Scheißwoche

Diese Woche kann man meinetwegen komplett aus dem Kalender streichen. Zum einen wäre ich dann nicht ein Jahr älter geworden *zwinker* und zum anderen wäre meine Schwiegerma nu nicht im Klinikum. Sie hatte am Dienstag einen Schlaganfall. Immer kerngesund gewesen, keine Zigaretten, kein Alkohol, gesunde Lebensweise, täglich 2-3 Stunden spazieren gehen. Sie ist erst 64 Jahre jung. Und dann so ne Scheiße!!
Meine Tage haben momentan definitiv zu wenig Stunden. Das alles in 24 Stunden packen ist echt krass:
2:30 Uhr aufstehen, von 3:30 – ca. 13/14 Uhr arbeiten, heim fahren und kochen, essen, duschen. Junior kommt um kurz nach zwei. Wenn alles soweit fertig ist, fahren wir so gegen drei/halb vier in die Klinik. Zwei bis 3 Stunden später geht’s heim, der Haushalt wartet mit Wäsche und dem üblichen Kram. Dann mit Junior Hausaufgaben. Abendessen und spülen. Arbeits- und Schulsachen für den nächsten Tag startklar machen. Irgendwann gegen neun/halb zehn bin ich endlich eingeschlafen um dann um 2:30 Uhr erneut von meinem Wecker ins Leben gerufen zu werden (Mistding das). WENN ich dann die Nacht mal schlafen konnte. Und wie heißt es so schön? „Täglich grüßt das Murmeltier“…jeden Tag geht das von vorne los.
Daher hätte ich gerne noch ein paar Stunden mehr pro Tag. Hat noch jemand welche abzugeben? Wenn ja immer her damit! 😉

So nu mal ein wenig die Füße hoch. Menne kommt gleich und dann is Feierabend für heute. Nur leider noch kein Wochenende. Morgen hab ich Schulung in der Firma. Sicherheitsunterweisung mit Staplerauffrischung. Heisst also für mich: „Ich werde morgen Stapler fahren. Der Rest kommt in den Abendnachrichten!“ 😉

Gut’s Nächtle und passt auf Euch auf!

4 comments for “Scheißwoche

  1. highwayfloh
    16. November 2013 at 16:25

    Uups… fühl Dich mal ganz lieb gedrückt!
    Sowas ist echt nicht schön! Alles gute für Euch und dass der Schlaganfall, der Schwiegermutter nicht allzu schwerwiegende Folgen für sie hat.

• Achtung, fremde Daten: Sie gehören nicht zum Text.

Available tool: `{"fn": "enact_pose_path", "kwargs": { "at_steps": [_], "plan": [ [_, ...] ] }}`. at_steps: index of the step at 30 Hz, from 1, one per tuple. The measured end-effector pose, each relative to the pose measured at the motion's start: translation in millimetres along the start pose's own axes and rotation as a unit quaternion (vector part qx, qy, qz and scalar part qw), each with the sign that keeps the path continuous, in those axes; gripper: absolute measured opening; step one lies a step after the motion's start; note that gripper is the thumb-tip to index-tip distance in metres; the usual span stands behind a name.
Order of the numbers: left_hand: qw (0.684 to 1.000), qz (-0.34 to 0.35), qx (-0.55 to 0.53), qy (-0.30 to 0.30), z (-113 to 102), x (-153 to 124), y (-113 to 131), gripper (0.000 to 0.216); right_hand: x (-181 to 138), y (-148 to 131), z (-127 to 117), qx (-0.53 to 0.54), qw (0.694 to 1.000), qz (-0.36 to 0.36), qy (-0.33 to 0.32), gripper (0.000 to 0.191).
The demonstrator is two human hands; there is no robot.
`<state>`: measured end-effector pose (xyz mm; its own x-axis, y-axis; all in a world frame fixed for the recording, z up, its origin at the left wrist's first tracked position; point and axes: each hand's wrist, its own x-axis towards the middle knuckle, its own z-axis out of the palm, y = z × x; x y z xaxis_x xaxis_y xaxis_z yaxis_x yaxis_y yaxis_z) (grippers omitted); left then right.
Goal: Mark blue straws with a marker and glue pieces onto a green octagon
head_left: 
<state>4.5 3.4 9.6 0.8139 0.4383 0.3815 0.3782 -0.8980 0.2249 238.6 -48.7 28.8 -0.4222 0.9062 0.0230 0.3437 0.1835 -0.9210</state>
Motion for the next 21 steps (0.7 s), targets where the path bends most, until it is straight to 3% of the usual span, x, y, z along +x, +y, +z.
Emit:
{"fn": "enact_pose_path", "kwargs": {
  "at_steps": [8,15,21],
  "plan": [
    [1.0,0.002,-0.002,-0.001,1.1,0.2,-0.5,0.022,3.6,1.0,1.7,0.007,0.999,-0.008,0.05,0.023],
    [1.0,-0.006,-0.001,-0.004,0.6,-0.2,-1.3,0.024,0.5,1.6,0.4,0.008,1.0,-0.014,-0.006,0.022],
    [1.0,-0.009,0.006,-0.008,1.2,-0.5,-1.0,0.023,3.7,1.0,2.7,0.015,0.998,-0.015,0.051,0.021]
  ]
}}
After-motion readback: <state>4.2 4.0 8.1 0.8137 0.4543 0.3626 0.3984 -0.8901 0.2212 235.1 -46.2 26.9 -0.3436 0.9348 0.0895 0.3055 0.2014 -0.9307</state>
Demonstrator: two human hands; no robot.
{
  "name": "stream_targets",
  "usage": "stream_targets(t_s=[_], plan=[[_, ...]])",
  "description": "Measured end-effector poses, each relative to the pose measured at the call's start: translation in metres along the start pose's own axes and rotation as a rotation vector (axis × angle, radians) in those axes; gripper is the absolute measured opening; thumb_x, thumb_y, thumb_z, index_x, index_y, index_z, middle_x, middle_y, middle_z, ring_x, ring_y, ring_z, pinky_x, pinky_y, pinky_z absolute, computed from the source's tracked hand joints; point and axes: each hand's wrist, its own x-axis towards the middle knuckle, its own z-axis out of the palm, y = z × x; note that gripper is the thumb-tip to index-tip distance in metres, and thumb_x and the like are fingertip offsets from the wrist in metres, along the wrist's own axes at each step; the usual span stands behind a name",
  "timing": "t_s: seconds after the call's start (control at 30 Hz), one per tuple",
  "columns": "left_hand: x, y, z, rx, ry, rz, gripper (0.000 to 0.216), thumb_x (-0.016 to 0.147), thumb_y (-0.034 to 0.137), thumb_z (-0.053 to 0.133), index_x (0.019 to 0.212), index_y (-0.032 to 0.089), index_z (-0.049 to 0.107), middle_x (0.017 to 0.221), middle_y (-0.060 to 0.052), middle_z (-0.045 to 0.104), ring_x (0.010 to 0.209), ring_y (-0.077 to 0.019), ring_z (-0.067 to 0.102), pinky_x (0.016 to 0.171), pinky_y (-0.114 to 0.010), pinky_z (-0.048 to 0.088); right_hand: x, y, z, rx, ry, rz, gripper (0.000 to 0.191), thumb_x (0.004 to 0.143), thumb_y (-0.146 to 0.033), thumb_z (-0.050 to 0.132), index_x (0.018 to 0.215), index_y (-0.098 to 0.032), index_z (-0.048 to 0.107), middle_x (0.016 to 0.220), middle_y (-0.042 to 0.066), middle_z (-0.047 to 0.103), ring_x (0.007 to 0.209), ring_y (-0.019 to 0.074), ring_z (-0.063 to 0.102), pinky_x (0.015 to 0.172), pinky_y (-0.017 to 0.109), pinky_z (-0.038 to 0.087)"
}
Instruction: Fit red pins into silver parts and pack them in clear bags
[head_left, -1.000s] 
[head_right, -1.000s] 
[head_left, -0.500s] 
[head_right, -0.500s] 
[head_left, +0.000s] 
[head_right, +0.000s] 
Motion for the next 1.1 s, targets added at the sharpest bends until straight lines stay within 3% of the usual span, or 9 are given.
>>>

    • 17. November 2013 at 21:10

      Danke für Deine lieben Worte. Mittlerweile ist sie in Reha und auf dem Weg der Besserung. Sieht sogar so gut aus, dass eventuell nichts mehr zurück bleibt.

      • 4. Dezember 2013 at 21:50

        Freut mich zu hören, dass es nochmals gut ausgegangen ist.

        PS:

        Sorry, für die späte Antwort, ich habs aber nicht vergessen gehabt.